Activity:
The line containing "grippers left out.", and every line after it to the end of the listing, should be repeated exactly; the pictures should not.

......

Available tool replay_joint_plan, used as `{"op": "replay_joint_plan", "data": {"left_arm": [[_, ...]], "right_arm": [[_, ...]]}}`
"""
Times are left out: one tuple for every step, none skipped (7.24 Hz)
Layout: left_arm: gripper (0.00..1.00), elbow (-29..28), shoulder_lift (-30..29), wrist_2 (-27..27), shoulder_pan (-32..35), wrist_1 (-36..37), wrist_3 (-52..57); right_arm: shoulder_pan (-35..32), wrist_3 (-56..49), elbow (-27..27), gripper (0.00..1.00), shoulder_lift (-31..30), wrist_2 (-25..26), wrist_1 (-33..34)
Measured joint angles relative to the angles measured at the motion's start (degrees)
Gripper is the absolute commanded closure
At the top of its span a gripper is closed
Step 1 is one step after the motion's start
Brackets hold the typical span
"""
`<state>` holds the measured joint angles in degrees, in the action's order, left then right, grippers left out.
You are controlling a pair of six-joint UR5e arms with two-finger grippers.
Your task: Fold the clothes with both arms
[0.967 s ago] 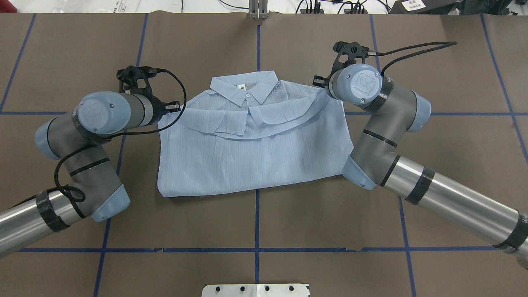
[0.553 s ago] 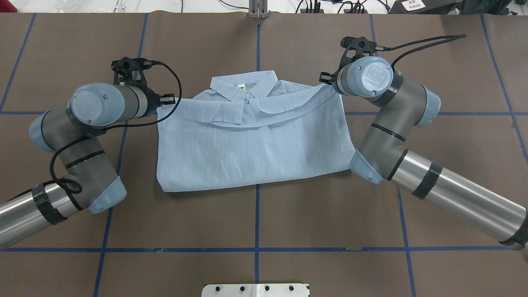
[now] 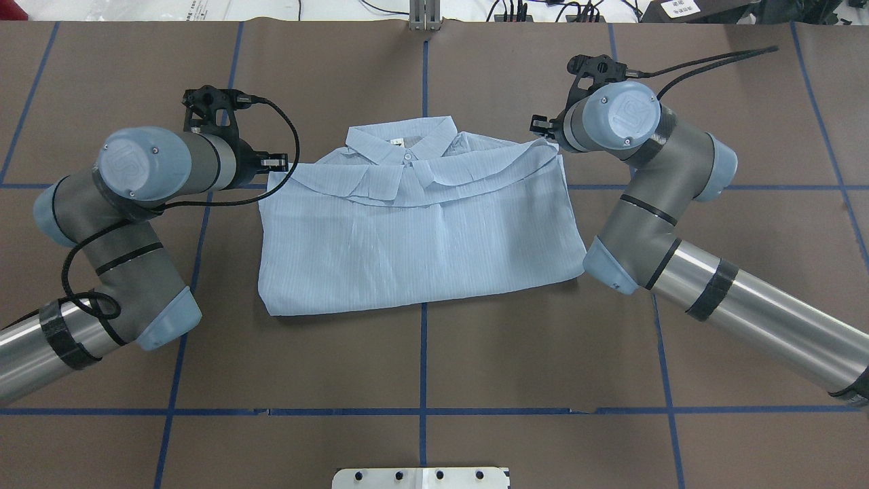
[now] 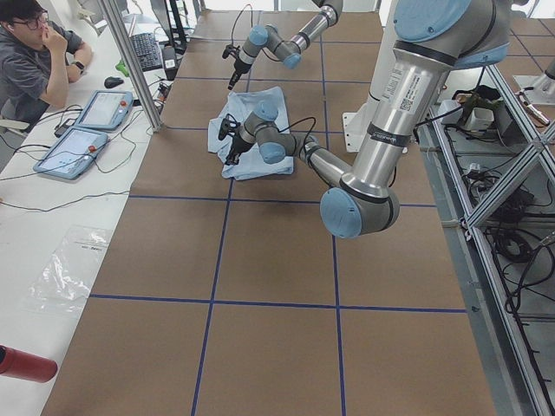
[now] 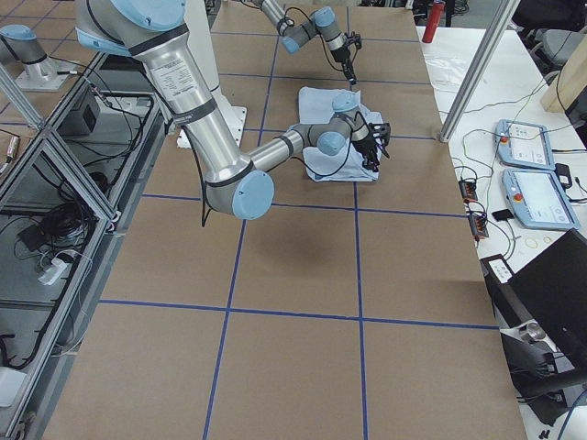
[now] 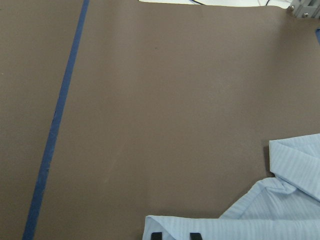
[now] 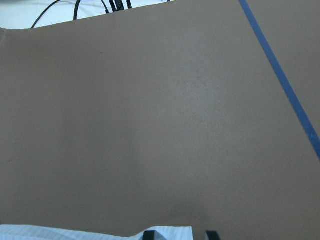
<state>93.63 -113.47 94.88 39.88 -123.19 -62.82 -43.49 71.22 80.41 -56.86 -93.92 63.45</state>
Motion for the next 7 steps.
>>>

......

Solution for this task:
`<state>` holds the measured joint angles in degrees, in the action's order, left then right, grippers left out.
You are controlling a pair of six-joint UR5e arms with two-finger grippers.
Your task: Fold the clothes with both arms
[0.967 s ago] 
[0.553 s ago] 
[now] 
[now] 
[now] 
[now] 
[now] 
<state>93.63 -113.47 94.88 39.88 -123.19 -62.82 -43.49 71.22 80.41 -56.86 -93.92 63.45</state>
Motion for the next 7 steps.
>>>

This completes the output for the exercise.